その詳細な説明と併せて本発明を記載してきたが、前述の記載は、本発明の範囲を図解するよう企図されており、これを限定するものではなく、本発明の範囲は、添付の特許請求の範囲の範囲により定義されることを理解されたい。他の態様、利点および修正は、次の特許請求の範囲の範囲内に収まる。
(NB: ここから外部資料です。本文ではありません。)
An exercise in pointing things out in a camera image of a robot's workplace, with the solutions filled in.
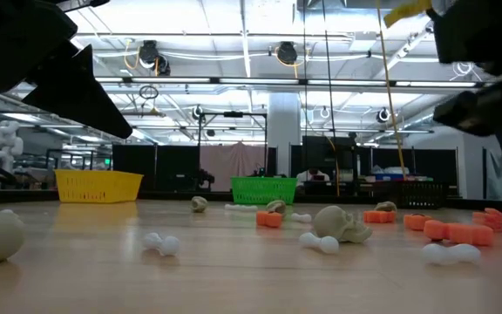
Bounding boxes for blue box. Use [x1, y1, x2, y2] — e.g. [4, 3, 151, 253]
[371, 171, 405, 182]

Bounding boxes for black stand frame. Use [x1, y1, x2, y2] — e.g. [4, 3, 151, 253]
[196, 111, 269, 192]

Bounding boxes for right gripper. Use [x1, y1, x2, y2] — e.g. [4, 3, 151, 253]
[432, 76, 502, 202]

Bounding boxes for black ceiling cable reel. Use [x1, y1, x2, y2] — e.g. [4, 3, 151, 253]
[274, 40, 312, 79]
[137, 39, 173, 78]
[375, 106, 392, 125]

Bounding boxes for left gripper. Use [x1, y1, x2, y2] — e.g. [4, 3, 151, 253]
[0, 0, 133, 140]

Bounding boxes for black hanging cable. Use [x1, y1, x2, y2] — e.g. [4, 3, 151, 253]
[322, 0, 343, 197]

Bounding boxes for green plastic basket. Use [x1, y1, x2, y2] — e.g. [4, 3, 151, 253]
[230, 175, 301, 206]

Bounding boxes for black plastic basket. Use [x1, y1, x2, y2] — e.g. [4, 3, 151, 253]
[371, 180, 450, 209]

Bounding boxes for black table frame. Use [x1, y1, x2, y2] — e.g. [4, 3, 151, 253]
[0, 187, 502, 211]

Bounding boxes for person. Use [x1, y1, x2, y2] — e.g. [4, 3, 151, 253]
[296, 167, 331, 183]

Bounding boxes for black partition screen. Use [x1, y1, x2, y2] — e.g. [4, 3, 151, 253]
[357, 147, 460, 188]
[111, 144, 200, 192]

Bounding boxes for pink curtain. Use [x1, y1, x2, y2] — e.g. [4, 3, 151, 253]
[199, 141, 270, 192]

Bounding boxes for white building column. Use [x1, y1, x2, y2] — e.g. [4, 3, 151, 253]
[268, 92, 302, 177]

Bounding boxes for silver ceiling duct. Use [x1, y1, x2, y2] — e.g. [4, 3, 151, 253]
[401, 86, 487, 131]

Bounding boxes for yellow plastic basket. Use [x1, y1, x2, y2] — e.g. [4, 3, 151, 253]
[54, 168, 145, 204]

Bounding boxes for black cabinet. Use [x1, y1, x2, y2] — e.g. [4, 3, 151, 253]
[289, 135, 357, 182]

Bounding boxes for yellow hanging strap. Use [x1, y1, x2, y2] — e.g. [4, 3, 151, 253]
[375, 0, 409, 181]

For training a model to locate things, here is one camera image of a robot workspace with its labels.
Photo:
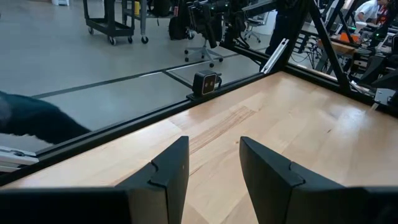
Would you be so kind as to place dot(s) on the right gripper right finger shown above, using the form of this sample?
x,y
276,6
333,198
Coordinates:
x,y
273,193

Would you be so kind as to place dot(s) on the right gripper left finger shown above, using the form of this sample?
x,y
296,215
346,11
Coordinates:
x,y
168,186

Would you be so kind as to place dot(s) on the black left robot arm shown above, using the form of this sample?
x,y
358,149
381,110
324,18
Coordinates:
x,y
373,67

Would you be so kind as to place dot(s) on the black office chair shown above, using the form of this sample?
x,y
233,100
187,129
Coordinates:
x,y
203,51

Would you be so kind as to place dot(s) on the person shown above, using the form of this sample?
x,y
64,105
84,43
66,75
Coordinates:
x,y
368,11
37,118

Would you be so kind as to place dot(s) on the black backpack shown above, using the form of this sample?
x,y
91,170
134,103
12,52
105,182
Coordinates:
x,y
177,25

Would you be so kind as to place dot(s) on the black utility cart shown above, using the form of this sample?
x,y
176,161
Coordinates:
x,y
109,29

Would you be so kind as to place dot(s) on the grey wheeled stand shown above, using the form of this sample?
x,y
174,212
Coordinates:
x,y
143,18

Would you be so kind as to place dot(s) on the black aluminium table frame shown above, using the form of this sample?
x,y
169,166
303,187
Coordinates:
x,y
124,129

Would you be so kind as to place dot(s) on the black table-level camera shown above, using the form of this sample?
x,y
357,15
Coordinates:
x,y
203,84

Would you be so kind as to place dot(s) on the silver aluminium bracket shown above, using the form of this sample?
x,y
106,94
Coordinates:
x,y
275,56
15,158
それとは反対のことが明確に記載されていない限り、本明細書に記載されている好ましい特色のそれぞれは、ありとあらゆる他の本明細書に記載されている好ましい特色と組み合わせて用いることができる。

(参考文献)

Claims (12)

1. 表面の少なくとも一部が、少なくとも1種の生物学的活性物質を含むハイドロゲルコーティングを備え、
   a)二酸化チタン足場を用意する工程と、
   b)生物学的活性物質と、1000〜1000000g/molの分子量(M_w)を有する約1〜10%w/vのポリマーとを含むポリマー溶液を、前記二酸化チタン足場の少なくとも一部に置き、続いて二酸化チタン足場を遠心分離する工程と、
   c)工程b)における二酸化チタン足場に置かれたポリマーのゲル化をもたらす工程と、
   d)必要に応じて、二酸化チタン足場を乾燥させる工程と
   を含み、工程b)およびc)が、少なくとも1回必要に応じて反復される方法によって得ることができるまたは得られる、二酸化チタン足場。
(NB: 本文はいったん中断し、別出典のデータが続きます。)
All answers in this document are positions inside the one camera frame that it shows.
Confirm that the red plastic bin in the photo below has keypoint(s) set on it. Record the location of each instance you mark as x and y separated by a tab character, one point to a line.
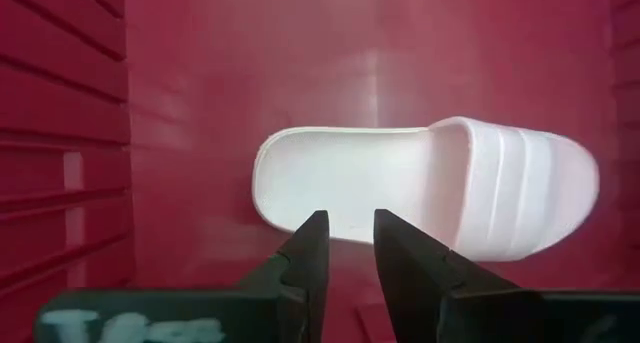
250	58

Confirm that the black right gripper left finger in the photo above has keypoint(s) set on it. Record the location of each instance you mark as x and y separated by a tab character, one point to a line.
310	273

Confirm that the pink rubber slide sandal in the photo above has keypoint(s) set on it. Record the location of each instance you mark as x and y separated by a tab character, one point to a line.
450	183

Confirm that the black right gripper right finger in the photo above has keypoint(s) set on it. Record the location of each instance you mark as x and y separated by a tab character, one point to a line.
410	273

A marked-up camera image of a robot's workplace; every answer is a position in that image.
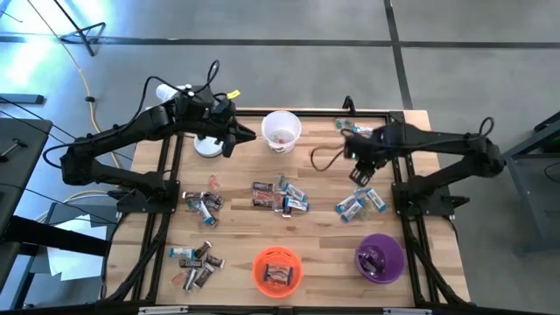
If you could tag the white metal bracket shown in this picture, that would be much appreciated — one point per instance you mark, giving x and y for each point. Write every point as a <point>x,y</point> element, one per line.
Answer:
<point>407,311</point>
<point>162,310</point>

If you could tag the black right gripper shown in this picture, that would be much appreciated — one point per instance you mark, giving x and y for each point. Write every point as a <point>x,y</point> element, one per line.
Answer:
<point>367,144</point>

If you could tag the black frame clamp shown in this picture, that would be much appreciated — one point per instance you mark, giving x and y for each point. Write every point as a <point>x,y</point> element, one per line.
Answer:
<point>348,105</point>

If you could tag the red gummy candy packet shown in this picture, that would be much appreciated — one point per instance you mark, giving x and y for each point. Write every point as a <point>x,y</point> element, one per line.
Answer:
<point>278,200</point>
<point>178,277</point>
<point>213,182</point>
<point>263,195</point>
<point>287,138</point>
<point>277,139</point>

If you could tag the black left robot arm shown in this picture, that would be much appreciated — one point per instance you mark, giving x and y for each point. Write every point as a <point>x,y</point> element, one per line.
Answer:
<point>131,179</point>

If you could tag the orange plastic basket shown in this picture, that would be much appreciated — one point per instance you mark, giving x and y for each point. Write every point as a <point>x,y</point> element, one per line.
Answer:
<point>260,289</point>

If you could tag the black metal cart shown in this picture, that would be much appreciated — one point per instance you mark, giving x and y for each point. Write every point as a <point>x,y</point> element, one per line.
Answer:
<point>538,139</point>

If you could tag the black tripod stand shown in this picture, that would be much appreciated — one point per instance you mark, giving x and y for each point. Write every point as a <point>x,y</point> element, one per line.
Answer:
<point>89,46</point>

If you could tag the white paper sheets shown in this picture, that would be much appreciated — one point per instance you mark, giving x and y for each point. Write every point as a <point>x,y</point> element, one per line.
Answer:
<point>74,262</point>

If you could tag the white plastic bucket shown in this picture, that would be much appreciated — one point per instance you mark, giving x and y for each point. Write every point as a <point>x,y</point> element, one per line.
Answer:
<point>281,119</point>

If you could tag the black aluminium table frame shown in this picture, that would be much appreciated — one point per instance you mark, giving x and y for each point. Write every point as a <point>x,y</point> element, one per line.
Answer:
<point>324,113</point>

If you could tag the white desk lamp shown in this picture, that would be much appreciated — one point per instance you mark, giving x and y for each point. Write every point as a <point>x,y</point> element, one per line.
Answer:
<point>207,149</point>

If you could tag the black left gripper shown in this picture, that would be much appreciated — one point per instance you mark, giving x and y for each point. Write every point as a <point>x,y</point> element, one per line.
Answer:
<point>225,122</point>

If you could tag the black hand tool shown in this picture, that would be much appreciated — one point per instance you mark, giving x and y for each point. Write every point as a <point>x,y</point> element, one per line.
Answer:
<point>15,143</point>

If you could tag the purple plastic basket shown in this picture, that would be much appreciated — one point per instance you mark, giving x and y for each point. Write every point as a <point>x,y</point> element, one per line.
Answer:
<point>394,258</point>

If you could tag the silver candy bar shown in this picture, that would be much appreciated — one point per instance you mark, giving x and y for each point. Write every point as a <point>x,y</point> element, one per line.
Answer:
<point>189,280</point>

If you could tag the black side table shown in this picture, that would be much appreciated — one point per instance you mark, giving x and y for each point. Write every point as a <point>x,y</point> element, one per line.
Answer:
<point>17,197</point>

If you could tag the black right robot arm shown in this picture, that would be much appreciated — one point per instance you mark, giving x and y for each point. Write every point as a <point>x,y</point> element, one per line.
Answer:
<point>437,140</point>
2. 前記ハイドロゲルコーティングが、アルギン酸塩、キトサン、ヒアルロン酸、ポリエチレングリコール(PEG)、セルロース、ポリ(アクリル酸)(PAA)、ポリ(グリコール酸)(PGA)、ポリ(乳酸)(PLA)、PLA-PGA、PLA-PEG、デキストラン、デキストラン-PEG、デンプン、コラーゲンベースのゲル、アガロース、ポロキサマー、ヘパラン硫酸、グリコサミノグリカン、ポリエチレンオキシド(PEO)、エチレンオキシドおよびプロピレンオキシドのコポリマー[P(EO-co-PO)]ならびにポロキサマーのコポリマーからなる群から選択される少なくとも1種のポリマーを含む、請求項1に記載の二酸化チタン足場。
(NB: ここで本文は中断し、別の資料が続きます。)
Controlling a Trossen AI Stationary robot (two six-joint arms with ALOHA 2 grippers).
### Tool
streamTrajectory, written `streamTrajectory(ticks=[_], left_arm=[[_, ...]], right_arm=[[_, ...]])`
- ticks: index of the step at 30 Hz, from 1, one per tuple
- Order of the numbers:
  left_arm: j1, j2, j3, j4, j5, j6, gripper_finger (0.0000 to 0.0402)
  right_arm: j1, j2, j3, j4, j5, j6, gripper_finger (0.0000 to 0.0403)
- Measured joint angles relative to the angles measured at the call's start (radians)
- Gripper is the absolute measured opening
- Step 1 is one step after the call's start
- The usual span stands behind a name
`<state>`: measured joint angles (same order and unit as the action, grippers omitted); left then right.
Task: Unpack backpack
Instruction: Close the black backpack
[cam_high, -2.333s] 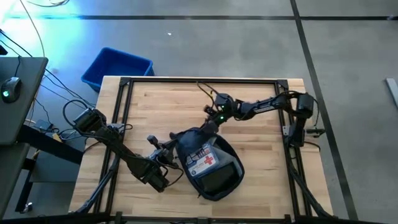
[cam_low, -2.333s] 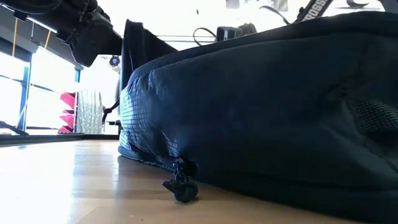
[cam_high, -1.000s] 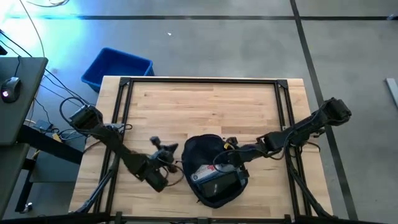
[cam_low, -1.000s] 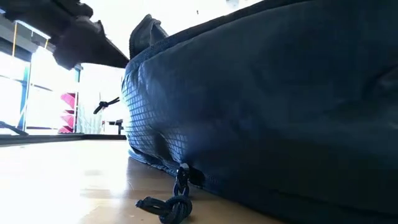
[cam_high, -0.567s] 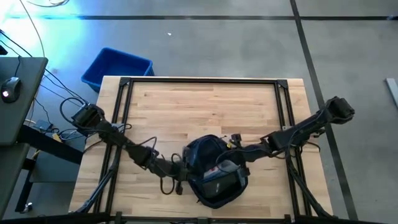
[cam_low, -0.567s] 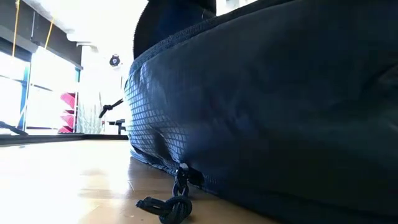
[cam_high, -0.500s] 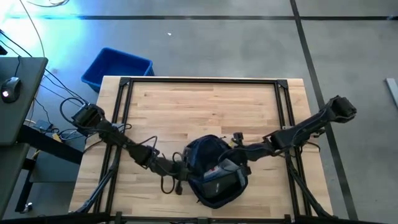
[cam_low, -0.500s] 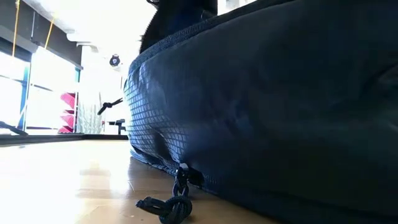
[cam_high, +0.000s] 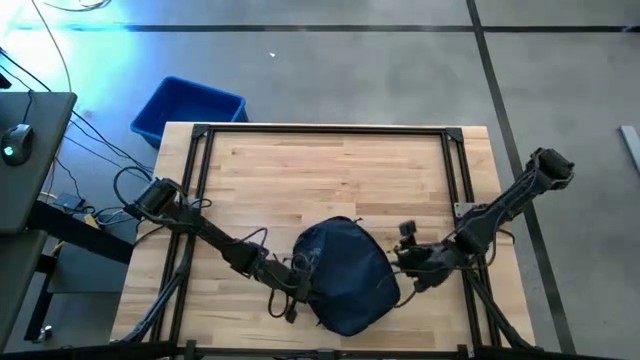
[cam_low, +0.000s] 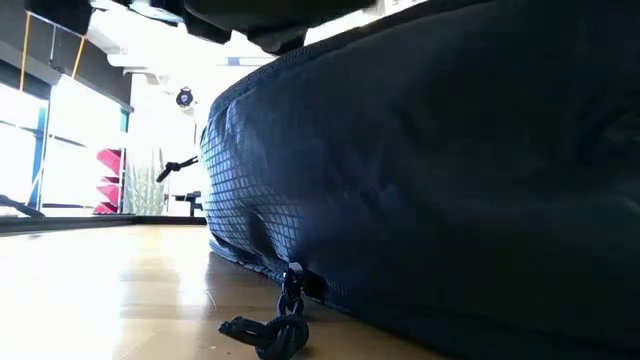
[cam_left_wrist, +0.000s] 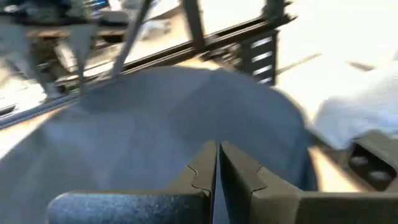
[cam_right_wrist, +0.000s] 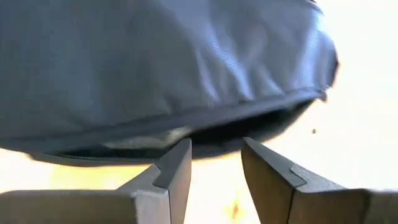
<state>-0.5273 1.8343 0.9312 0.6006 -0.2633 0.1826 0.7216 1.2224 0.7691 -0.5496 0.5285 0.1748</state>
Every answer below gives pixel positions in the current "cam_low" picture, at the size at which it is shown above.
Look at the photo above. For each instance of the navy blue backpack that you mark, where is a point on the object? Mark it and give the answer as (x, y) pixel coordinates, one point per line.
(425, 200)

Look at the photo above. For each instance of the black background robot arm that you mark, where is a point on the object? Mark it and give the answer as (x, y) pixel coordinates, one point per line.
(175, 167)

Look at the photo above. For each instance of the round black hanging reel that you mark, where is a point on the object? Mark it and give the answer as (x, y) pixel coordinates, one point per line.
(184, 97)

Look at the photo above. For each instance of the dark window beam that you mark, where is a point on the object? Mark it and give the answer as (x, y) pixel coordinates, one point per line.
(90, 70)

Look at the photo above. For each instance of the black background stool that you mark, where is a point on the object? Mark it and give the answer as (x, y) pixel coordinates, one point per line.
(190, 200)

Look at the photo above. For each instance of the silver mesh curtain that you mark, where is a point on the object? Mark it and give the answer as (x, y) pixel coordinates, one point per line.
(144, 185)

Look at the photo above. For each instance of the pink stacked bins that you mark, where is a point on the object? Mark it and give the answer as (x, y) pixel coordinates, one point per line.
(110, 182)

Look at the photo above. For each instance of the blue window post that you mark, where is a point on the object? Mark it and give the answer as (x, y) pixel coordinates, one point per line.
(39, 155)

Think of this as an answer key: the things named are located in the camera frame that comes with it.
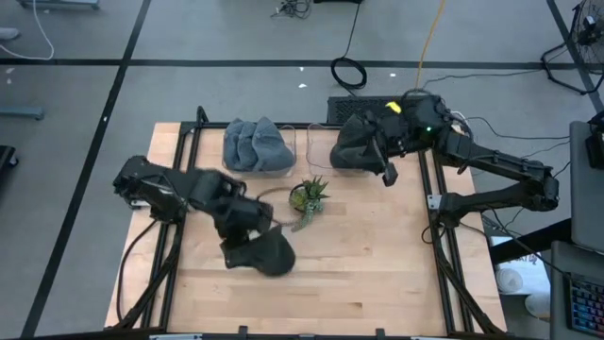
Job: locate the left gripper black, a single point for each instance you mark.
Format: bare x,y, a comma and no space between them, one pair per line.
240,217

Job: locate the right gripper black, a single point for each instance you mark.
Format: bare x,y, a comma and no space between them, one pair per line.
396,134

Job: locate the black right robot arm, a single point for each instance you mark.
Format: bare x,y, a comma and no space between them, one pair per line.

3. 前記生物学的活性物質が、合成もしくは天然生物活性分子、天然もしくは合成薬物、および/または生細胞からなる群から選択される、請求項1または2に記載の二酸化チタン足場。
4. 前記生物学的活性物質が、天然または組換え生体接着剤;天然または組換え細胞結合因子;天然、組換えまたは合成バイオポリマー;天然または組換え血液タンパク質;天然または組換え酵素;天然または組換え細胞外マトリックスタンパク質;天然または合成細胞外マトリックス生体分子;天然または組換えシグナル分子、成長因子およびホルモン;天然、組換えおよび合成ペプチド、合成ペプチドホルモン;天然、組換えまたは合成デオキシリボ核酸;天然、組換えまたは合成リボ核酸(ribonucleotide acid);天然または組換え受容体;酵素阻害剤;薬物;生物学的活性アニオンおよびカチオン;ビタミン;アデノシン一リン酸(AMP)、アデノシン二リン酸(ADP)またはアデノシン三リン酸(ATP);マーカー生体分子;アミノ酸;脂肪酸;ヌクレオチド(RNAおよびDNA塩基)、糖、テトラサイクリン等の抗生物質ならびにスタチンおよびビスホスホネート等の小型の生物学的有機分子からなる群から選択される、請求項1から3のいずれか一項に記載の二酸化チタン足場。
5. 前記生細胞が、間葉系幹細胞、骨細胞、多能性細胞、骨前駆細胞、血管細胞、前駆血管細胞およびストロマ細胞からなる群から選択される、請求項3に記載の二酸化チタン足場。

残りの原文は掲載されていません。